*PROBLEM DESCRIPTION*:
What is the number of lines below that hold "degrees"? Answer with that number only.

::: SOURCE RECORDS

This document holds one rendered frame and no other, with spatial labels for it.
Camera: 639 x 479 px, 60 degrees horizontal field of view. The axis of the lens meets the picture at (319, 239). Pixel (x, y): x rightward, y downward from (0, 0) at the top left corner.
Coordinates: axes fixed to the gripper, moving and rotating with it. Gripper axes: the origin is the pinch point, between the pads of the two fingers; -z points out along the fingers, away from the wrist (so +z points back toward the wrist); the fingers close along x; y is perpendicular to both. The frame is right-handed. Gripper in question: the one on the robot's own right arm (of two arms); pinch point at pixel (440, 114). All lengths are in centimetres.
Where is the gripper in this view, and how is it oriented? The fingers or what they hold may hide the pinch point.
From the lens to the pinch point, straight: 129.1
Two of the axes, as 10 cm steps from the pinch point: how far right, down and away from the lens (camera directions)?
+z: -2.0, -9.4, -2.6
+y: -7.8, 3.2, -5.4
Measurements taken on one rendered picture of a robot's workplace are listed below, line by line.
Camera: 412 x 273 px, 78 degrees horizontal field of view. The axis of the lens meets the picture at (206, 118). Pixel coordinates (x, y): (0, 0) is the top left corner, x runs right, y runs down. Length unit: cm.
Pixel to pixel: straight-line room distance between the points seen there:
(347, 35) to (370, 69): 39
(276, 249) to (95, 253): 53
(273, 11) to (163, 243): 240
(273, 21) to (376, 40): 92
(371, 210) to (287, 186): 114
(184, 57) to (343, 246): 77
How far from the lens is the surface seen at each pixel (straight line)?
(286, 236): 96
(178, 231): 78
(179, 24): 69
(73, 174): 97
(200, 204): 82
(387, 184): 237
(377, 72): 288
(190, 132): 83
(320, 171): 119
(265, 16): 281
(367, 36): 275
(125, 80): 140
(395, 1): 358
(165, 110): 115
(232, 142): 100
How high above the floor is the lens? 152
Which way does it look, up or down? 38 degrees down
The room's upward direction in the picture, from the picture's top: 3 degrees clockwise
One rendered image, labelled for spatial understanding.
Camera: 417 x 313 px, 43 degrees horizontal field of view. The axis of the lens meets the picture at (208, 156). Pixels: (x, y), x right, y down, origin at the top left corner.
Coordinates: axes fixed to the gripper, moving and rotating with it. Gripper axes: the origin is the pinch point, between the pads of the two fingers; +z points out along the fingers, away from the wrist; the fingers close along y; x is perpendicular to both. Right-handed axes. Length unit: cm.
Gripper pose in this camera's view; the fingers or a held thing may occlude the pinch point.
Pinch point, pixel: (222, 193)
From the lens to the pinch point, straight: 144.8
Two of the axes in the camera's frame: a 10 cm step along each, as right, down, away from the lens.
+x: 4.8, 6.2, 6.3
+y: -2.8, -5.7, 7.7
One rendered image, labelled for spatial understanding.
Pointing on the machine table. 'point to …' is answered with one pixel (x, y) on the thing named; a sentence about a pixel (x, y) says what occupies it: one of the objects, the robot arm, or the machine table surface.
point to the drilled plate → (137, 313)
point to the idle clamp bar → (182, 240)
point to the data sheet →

::::::

*REPLY TO THE EXERCISE*:
5